Un koala imprenditore, con la passione per lo spettacolo e proprietario di un teatro storico, vuole giocarsi l’intera carriera e riscattare le sue recenti parabole discendenti con un contest aperto a tutti gli animali, aspiranti cantanti. Premio in palio mille dollari, che per un errore commesso dalla sua segretaria rana con occhio finto, nel volantino stampato e distribuito per le vie della città, diventano diecimila: somma alquanto strana considerati gli enormi debiti con la banca e coi dipendenti che fa fatica ad arginare.
Trae spunto da quei titoli di ballo e canto che da noi escono principalmente in estate, “Sing”, un film d’animazione dove, appunto, viene data la possibilità ad aspiranti talenti di mettersi in mostra e di riscattare definitivamente una posizione che non gli appartiene o un anonimato non meritato. Sulla falsa riga di “Step Up”, “Save The Last Dance” e, a cascata, un po’ tutti i derivati che li hanno seguiti o anticipati, anche qui infatti i protagonisti vivono un dramma personale o esistenziale dal quale non riescono a venir fuori, e l’opportunità di un concorso, a prescindere dal farlocco premio in denaro, figura per loro come una manna venuta dal cielo per liberarsi dalla tristezza e dall'insoddisfazione che li affligge. Niente male come idea, se non fosse per le modalità, un po’ superficiali, con cui il regista e sceneggiatore Garth Jennings decida di svilupparla. Opta per un approccio di tipo colorato, pop, di base allegro e divertente, ma ripetitivo abbastanza da somigliare a un ritornello accettabile nell'immediato e stancante alla lunga. Potremmo paragonarla a una sorta di pigrizia narrativa, la sua, che alle potenzialità delle storyline dei protagonisti, abbozzate in parallelo, preferisce inserire sketch a ripetizione non sempre efficaci che, anziché affinare, disturbano l’armonia della coralità, tenendo incollato a terra lo spirito di una pellicola che, senza dubbio, aveva tutte le carte in regola per elevarsi e salire di qualche metro.
Adolescenti spinti al crimine dai propri genitori, mamme con sogni nel cassetto rilegate al ruolo di casalinga, artisti di strada laureati eppur costretti a chiedere l’elemosina, talenti purissimi nascosti nell'ombra per l’imbarazzo e rocker da sballo oscurate da partner maschili colmi di ego. Non gli mancavano di certo gli elementi, a “Sing”, per scendere più in profondità e raccontare a suo modo una verità non così divergente da quella reale e amara che appartiene anche al nostro mondo. A mancargli, probabilmente, è stato più qualcos'altro, magari la fiducia di Jennings nell'osare e nel buttarsi a capofitto in un progetto che avrebbe potuto mostrare senza riserve a che tipo di stoffa egli appartenesse: frenato, forse, dal timore di somigliare ad uno dei suoi personaggi, con l’aggravante dell’esito negativo legato a un risvolto non vincente. Ha preferito giocare per un pareggio, quindi, il regista, per quella via che porta ad un risultato modesto, senza lode e senza infamia, che accontenta soprattutto il pubblico appassionato di reality show derivati e quello più piccolo che raramente riuscirà a trattenere le risate di fronte a sfilate di animali così sopra le righe e travolgenti nel conquistarsi il palco.

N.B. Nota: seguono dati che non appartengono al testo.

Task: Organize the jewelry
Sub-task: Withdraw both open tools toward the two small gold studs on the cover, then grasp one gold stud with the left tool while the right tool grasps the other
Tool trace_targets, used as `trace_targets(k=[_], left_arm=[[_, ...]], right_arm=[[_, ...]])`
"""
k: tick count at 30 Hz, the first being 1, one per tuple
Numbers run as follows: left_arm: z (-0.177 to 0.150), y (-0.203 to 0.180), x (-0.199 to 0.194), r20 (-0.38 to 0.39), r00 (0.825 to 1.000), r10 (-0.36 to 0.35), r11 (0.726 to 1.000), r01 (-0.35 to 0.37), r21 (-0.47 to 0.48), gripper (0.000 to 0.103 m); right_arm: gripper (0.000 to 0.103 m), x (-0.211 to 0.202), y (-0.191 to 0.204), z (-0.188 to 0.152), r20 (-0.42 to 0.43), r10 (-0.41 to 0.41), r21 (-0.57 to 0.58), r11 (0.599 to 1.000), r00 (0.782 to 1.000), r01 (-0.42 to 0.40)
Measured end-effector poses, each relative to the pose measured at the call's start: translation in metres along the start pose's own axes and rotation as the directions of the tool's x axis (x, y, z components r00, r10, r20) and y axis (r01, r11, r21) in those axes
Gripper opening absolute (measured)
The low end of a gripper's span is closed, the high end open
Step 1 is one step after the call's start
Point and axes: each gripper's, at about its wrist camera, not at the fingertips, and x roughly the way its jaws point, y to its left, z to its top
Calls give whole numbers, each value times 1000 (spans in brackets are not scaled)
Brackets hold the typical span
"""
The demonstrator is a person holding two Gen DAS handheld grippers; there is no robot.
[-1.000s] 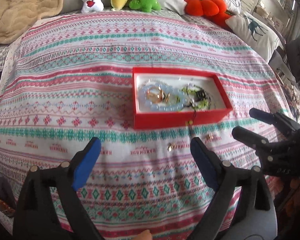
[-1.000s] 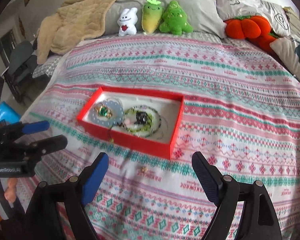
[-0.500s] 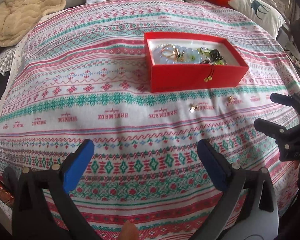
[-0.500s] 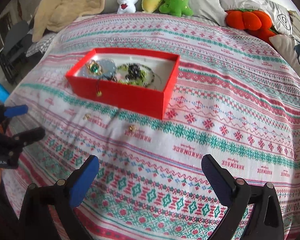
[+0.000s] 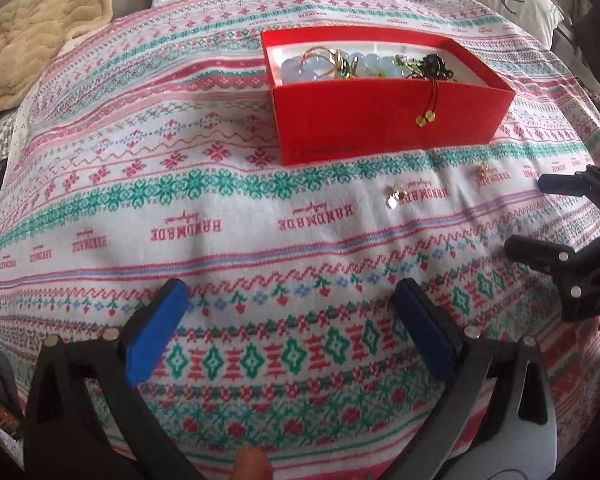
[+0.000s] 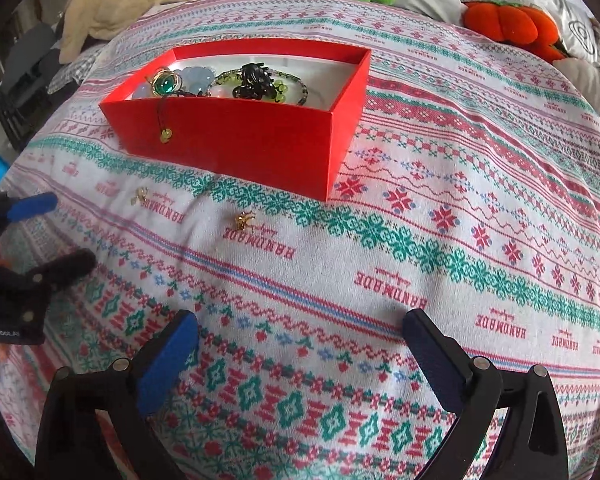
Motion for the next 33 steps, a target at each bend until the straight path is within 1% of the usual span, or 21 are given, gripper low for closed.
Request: trace_targets(k=[3,5,11,13,16,18,23,24,29,33], left_arm=[[3,-3,5,6,1000,14,1000,-14,12,103],[7,-5,6,6,1000,22,1000,-22,21,103],[15,-9,6,16,1000,13,998,-14,54,103],[15,-11,5,16,1000,8,998,-9,62,103],[14,-14,5,17,1000,11,997,-12,71,103],[15,-13,6,12,1000,9,998,-10,70,103],[13,-12,10,4,1000,0,999,0,38,103],[13,-12,11,8,1000,1,999,-1,35,103],[11,-12,10,17,1000,4,999,-5,35,103],[11,-12,10,19,1000,11,999,-11,36,103]], right_arm=[[103,3,1,2,32,-4,-17,1000,999,4],[103,7,2,8,39,-3,-33,999,999,4],[103,11,6,21,83,2,-79,997,997,5],[103,13,6,26,86,10,-80,997,996,-3],[100,15,8,30,88,13,-84,996,996,-6],[96,15,10,32,93,16,-86,996,996,-8],[78,12,18,34,110,18,-101,995,994,-7],[76,12,20,35,112,18,-104,995,994,-6],[55,12,21,39,121,25,-97,995,992,-13],[48,10,24,39,128,23,-103,995,991,-9]])
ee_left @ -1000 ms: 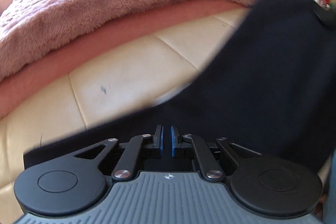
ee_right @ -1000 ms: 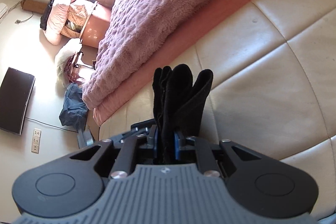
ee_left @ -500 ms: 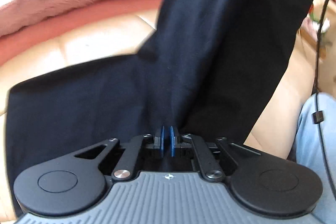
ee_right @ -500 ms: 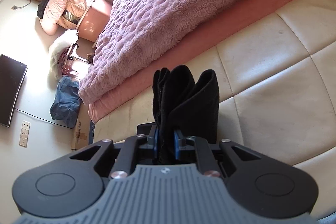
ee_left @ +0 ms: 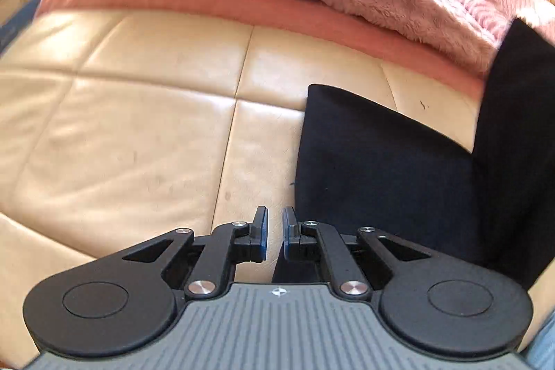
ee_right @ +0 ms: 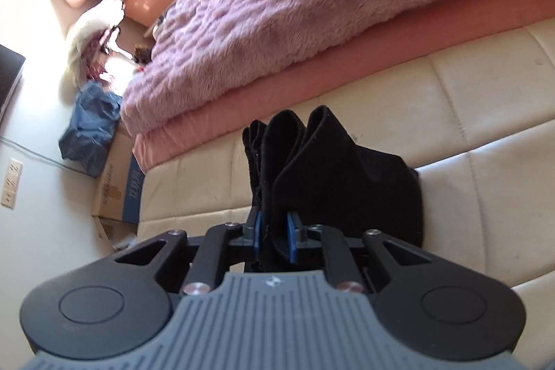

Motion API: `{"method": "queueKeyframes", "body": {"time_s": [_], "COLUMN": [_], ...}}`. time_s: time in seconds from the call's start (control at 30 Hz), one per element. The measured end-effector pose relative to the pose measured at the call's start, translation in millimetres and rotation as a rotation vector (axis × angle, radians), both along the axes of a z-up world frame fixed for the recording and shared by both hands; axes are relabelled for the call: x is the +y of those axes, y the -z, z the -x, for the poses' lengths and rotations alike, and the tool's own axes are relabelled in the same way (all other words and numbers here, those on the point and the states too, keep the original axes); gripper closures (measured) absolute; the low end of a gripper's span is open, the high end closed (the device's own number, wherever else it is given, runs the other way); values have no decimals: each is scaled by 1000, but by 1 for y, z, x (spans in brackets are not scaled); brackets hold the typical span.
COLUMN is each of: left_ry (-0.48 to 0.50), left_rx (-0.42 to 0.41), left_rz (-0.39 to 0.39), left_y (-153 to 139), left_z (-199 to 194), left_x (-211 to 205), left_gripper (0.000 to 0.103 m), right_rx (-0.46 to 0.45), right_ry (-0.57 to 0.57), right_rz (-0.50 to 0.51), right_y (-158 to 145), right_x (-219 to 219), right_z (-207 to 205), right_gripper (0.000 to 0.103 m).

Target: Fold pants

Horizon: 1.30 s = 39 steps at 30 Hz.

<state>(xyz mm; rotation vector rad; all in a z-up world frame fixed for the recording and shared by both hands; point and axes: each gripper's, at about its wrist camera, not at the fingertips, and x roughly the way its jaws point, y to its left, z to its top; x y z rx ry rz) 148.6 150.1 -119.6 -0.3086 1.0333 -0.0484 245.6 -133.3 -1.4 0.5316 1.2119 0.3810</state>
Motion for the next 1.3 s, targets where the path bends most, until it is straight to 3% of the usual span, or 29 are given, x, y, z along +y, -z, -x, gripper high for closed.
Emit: {"method": "queueKeyframes", "body": {"time_s": [0.1,0.37,0.73,0.87,1.0,1.1,1.13,1.3], "left_ry": [-38,-72,-86,-128,-134,-100,-89,17], "left_rx": [24,35,31,1,-46,-76,-87,-102], "left_rz": [134,276,308,289,300,313,306,248], "left_y": [14,30,33,22,5,-4,-6,-4], "left_z": [1,8,10,15,16,8,3,-31], "left_x": [11,32,41,48,51,44,40,12], "left_gripper": [96,96,96,95,85,67,60,48], "right_rx": [35,155,233,263,159,69,39,-77], "right_ry": [-40,-79,-99,-129,-184,-173,-163,-129], "right_rz": [50,140,136,7,35,45,62,171], "right_y": [21,97,150,149,122,100,95,91], "right_x": [42,118,160,162,156,129,119,61], "right_z": [-12,-30,-30,-29,-26,-26,-26,-15], "right_gripper": [93,93,92,87,82,82,82,84]}}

Per noi, appartenenti alle file dei più rompiscatole o degli esigenti, resta comunque il ricordo delle performance canore di un cast che, se fossimo davvero in uno di quei contest in cui c’è da giudicare e selezionare, promuoveremmo in toto e porteremmo dritto, dritto in finale. Perché Taron Egerton, Reese Witherspoon, Scarlett Johansson, Tori Kelly, ma in particolare Seth MacFarlane, con le loro voci sono gli unici capaci di ripristinare ordine e attenzione al centro del caos e della sufficienza generale.